There is a convenient online calculator of eGFR available from the National Kidney Foundation.5 Using the eGFR calculator, a level of 30 mL/min (severe disease) begins to occur at a serum Cr > 2 mg/dL. The limited number of nephrologists in the United States should be focusing on the care of these patients. Prevention of severe CKD and failure is the work of primary care physicians, and we should become more knowledgeable in managing patients with mild-to-moderate disease. We do this with hypertension, diabetes, and asthma. The prevention and management of CKD should become more common in our continuing education and clinical work, and the use of eGFR underscores this need. Assuming the eGFR is an accurate reflection of GFR, it may be time to rethink the classification of CKD and to put out more recognized guidelines for the management of these patients in primary care.

References

1. Field M. Addressing the global shortage of nephrologists. Nat Clin Pract Neprol 2008;4:583.

2. Bizzozero J. Understanding the nephrologist shortage: Is there a nephrologist in the house? Renal Business Today. Sept. 30, 2009. Available at: www.renalbusiness.com/articles/understanding-nephrologist-shortage.html. Accessed June 4, 2010.

3. National Kidney Foundation. Glomerular Filtration Rate (GFR). New York; 2010. Available at: www.kidney.org/kidneydisease/ckd/knowgfr.cfm. Accessed May 30, 2010.
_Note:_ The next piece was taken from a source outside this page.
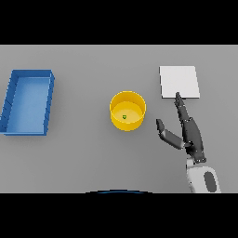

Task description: Pick up the red beaker and tilt it to pour out 1 green nut into yellow bowl. Pick up the yellow bowl and place it on the metallic measuring scale.

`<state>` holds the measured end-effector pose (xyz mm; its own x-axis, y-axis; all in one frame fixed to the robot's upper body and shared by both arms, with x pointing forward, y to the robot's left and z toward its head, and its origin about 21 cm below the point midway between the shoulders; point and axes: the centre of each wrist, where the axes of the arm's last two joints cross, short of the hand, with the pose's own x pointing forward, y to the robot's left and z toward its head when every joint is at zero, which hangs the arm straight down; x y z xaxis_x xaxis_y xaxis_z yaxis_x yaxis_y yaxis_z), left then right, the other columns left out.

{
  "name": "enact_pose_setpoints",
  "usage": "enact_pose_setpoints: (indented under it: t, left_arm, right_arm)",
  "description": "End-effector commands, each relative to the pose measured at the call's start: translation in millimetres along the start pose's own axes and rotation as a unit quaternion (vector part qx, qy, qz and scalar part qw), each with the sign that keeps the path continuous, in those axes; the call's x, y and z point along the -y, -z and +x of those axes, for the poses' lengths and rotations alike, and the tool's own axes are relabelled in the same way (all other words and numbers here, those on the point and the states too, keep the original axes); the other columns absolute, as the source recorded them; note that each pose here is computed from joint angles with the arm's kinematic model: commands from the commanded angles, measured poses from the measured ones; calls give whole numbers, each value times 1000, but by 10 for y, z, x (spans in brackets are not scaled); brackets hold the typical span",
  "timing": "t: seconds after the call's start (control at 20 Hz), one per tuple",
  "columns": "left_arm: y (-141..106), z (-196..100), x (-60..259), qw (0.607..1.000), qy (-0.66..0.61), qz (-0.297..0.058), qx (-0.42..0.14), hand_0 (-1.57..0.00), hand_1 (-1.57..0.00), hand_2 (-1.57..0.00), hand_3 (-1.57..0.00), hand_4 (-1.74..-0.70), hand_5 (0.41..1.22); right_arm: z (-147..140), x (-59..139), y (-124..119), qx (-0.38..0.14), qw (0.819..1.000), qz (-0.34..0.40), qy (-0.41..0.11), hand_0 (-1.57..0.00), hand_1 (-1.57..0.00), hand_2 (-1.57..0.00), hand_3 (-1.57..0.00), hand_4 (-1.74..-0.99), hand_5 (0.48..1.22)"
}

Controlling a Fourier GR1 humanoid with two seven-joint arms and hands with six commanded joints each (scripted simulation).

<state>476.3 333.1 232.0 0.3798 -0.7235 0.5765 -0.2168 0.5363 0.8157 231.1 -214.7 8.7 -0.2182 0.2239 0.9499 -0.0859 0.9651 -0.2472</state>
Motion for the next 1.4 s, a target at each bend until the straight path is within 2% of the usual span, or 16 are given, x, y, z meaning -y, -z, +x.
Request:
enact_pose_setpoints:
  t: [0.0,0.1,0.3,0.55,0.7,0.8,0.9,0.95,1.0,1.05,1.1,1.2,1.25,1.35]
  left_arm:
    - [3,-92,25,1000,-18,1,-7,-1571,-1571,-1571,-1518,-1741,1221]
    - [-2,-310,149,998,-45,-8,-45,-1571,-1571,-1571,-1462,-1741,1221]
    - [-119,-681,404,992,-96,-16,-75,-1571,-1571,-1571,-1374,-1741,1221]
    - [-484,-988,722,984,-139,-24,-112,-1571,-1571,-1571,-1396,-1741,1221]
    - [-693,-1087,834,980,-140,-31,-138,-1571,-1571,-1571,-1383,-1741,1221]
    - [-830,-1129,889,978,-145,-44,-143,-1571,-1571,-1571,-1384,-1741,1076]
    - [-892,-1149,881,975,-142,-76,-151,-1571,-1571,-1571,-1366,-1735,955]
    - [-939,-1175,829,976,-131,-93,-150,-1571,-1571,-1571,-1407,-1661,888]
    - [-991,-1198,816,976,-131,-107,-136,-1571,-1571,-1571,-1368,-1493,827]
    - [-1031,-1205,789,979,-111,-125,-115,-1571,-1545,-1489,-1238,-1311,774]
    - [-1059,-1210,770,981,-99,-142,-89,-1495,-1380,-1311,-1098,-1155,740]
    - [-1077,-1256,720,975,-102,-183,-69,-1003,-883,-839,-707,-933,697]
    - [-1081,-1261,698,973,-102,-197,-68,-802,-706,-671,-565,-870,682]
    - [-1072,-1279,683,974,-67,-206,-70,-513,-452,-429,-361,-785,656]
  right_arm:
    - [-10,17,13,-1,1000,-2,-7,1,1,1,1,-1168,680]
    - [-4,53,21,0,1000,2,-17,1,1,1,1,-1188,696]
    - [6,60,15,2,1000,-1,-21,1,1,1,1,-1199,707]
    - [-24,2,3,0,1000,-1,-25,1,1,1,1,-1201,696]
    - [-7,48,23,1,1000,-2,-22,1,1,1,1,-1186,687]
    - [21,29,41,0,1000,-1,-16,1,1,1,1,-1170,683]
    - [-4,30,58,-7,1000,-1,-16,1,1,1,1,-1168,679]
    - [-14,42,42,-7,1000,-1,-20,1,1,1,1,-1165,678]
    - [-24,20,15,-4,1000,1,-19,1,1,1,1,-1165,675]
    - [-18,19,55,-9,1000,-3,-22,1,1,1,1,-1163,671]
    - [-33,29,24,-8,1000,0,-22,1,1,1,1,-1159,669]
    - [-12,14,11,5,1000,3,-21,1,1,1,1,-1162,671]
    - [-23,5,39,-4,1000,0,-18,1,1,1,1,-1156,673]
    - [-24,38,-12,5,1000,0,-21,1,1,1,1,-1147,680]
4. Medline Plus. Creatinine — blood. National Library of Medicine, National Institutes of Health; 2009. Available at: www.nlm.nih.gov/medlineplus/ency/article/003475.htm. Accessed May 30, 2010.

5. National Kidney Foundation. Calculators for Health Care Professionals. Available at: www.kidney.org/professionals/KDOQI/gfr_calculator.cfm. New York; 2009. Accessed May 30, 2010.